* [ENTRIES SHOWN]
....

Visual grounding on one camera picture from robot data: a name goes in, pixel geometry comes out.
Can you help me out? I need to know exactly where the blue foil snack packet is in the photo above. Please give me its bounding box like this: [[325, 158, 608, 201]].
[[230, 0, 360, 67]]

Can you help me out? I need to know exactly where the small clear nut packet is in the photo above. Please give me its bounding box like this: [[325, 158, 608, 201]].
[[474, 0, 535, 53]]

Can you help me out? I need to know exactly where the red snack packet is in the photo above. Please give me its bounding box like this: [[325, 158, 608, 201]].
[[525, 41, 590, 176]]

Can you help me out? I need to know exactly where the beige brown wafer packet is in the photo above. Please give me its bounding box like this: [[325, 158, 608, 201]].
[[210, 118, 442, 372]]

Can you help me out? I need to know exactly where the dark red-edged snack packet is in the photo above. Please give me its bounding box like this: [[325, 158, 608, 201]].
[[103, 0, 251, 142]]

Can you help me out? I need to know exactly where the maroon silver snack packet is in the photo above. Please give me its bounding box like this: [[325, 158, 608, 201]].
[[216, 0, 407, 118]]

....

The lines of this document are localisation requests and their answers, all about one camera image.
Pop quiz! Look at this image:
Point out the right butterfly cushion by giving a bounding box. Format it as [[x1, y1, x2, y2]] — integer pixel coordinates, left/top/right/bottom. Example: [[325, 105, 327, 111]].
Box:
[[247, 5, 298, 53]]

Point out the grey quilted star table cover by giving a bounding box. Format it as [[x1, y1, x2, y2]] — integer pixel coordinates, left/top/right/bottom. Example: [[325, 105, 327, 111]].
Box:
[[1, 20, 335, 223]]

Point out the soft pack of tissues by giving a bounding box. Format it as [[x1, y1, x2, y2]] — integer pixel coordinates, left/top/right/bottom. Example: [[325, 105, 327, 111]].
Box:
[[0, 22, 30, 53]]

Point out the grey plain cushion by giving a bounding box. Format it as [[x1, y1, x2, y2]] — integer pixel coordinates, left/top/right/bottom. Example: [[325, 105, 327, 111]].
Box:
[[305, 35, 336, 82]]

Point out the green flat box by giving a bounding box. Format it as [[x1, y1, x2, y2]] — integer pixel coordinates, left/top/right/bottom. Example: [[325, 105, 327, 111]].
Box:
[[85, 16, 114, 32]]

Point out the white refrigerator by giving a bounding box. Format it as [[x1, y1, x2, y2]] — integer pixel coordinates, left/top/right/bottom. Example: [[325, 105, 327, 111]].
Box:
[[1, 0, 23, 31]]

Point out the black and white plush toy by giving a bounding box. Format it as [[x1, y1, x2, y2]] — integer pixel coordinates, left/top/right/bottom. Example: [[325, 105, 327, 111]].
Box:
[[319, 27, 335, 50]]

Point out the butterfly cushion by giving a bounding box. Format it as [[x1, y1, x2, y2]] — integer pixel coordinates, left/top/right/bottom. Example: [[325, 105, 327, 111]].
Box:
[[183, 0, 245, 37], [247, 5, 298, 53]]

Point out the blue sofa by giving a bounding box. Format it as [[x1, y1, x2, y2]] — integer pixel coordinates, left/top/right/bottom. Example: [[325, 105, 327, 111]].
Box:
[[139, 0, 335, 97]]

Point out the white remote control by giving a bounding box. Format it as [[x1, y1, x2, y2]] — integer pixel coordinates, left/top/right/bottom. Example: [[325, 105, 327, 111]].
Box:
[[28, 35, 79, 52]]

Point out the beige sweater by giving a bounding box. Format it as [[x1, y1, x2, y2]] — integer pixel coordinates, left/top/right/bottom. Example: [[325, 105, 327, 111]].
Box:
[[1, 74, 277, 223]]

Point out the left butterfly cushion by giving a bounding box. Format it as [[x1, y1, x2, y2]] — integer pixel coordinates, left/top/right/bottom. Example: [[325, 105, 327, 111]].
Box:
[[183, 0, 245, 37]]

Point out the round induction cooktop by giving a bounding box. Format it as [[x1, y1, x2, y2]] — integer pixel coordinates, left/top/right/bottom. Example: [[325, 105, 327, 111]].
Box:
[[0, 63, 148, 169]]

....

* [EXERCISE PROMPT] Across the listing, how many lines hold the word "camera"? Please state that number only.

* [SOLUTION FOR THIS PROBLEM] 2